<<<<
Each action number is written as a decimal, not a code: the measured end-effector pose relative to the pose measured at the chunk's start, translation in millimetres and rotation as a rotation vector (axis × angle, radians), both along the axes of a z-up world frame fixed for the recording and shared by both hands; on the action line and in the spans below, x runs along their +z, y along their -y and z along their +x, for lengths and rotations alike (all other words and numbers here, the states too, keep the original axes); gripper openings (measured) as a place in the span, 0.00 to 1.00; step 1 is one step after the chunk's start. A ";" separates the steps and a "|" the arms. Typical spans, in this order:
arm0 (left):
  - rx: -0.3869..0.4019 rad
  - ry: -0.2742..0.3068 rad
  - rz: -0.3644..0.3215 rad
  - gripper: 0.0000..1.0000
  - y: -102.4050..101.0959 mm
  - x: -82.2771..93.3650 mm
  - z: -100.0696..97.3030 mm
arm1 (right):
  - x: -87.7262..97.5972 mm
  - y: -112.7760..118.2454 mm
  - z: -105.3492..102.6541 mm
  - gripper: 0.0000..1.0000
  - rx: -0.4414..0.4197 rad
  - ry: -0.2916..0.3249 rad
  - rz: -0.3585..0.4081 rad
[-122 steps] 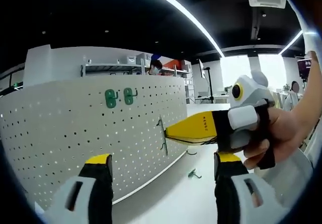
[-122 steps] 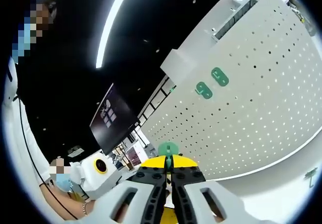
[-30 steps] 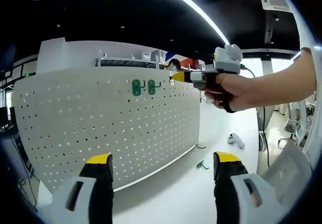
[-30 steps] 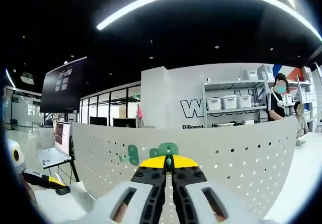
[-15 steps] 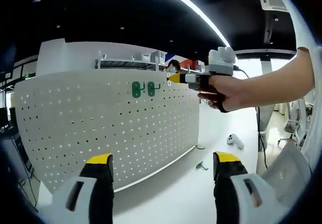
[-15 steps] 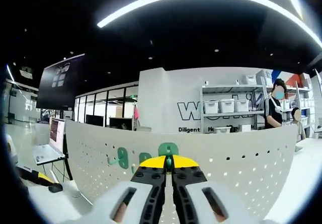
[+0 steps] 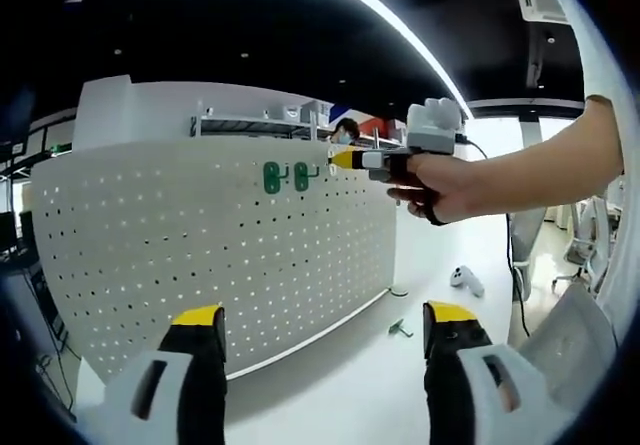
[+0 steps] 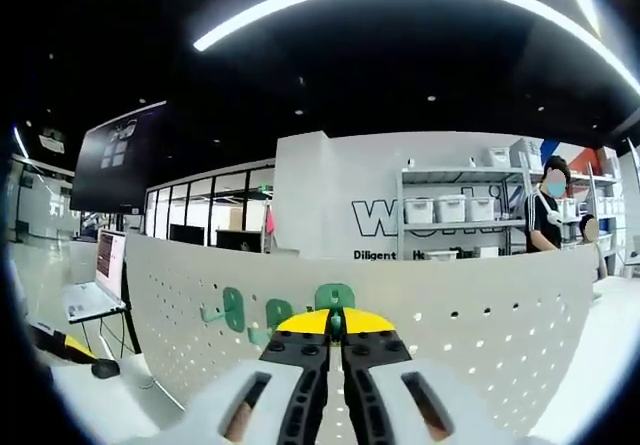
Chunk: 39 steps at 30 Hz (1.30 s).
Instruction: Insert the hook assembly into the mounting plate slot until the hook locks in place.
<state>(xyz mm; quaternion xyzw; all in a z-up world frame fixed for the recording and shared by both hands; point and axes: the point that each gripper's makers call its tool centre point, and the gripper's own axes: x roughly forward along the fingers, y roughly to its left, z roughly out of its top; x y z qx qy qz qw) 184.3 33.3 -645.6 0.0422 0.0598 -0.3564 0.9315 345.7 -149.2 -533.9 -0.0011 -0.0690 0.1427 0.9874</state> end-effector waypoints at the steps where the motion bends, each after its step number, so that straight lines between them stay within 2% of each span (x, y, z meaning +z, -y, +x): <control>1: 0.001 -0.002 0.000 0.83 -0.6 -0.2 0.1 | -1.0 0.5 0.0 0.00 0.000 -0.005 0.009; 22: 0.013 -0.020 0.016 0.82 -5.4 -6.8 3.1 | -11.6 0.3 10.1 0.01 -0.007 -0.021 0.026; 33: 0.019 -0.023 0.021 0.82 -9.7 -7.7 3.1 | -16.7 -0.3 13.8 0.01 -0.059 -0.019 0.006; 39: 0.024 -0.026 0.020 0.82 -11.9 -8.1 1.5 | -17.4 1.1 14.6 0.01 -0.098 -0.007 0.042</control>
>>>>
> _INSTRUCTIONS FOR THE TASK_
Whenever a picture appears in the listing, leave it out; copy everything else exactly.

> _COMPLETED TASK_
Each action number is written as a decimal, not a code: the measured end-effector pose relative to the pose measured at the chunk's start, translation in millimetres and rotation as a rotation vector (axis × angle, radians), both along the axes of a z-up world frame fixed for the recording and shared by both hands; on the action line and in the spans below, x runs along their +z, y along their -y and z along their +x, for lengths and rotations alike (all other words and numbers here, the states too, keep the original axes); gripper openings (measured) as a place in the span, 0.00 to 1.00; step 1 is one step after the chunk's start. A ";" separates the steps and a "|" the arms. Typical spans, in this order:
arm0 (left):
  - rx: -0.3869..0.4019 rad
  - ry: -0.2742..0.3068 rad
  - rz: -0.3644..0.3215 rad
  - gripper: 0.0000..1.0000
  - y: -102.4050..101.0959 mm
  - x: -82.2771..93.3650 mm
  - z: -100.0696..97.3030 mm
arm1 (right):
  - x: -87.7262..97.5972 mm
  - y: -112.7760..118.2454 mm
  - z: -105.3492..102.6541 mm
  - gripper: 0.0000..1.0000
  - rx: -0.4414..0.4197 rad
  - ry: -0.2916..0.3249 rad
  - rz: -0.3585..0.4081 rad
[-122 steps] 
[-122 steps] 
[-30 steps] 
[-30 steps] 
[-15 steps] 
[-15 steps] 
[+0 steps] 
[+0 steps] 
Chunk: 39 steps at 30 Hz (1.30 s).
Instruction: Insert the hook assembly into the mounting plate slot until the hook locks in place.
<state>(xyz mm; quaternion xyzw; all in a z-up world frame fixed for the recording and shared by both hands; point and axes: the point that each gripper's makers call its tool centre point, and the gripper's own axes: x roughly forward along the fingers, y roughly to its left, z roughly out of its top; x y z qx qy qz qw) 184.3 33.3 -645.6 0.0422 0.0598 -0.3564 0.9315 345.7 -149.2 -533.9 -0.0011 -0.0690 0.1427 0.9874</state> end-effector waypoints at the steps where the motion bends, each after its step number, so that straight lines between them stay within 2% of each span (x, y, z meaning +z, -y, +x): <control>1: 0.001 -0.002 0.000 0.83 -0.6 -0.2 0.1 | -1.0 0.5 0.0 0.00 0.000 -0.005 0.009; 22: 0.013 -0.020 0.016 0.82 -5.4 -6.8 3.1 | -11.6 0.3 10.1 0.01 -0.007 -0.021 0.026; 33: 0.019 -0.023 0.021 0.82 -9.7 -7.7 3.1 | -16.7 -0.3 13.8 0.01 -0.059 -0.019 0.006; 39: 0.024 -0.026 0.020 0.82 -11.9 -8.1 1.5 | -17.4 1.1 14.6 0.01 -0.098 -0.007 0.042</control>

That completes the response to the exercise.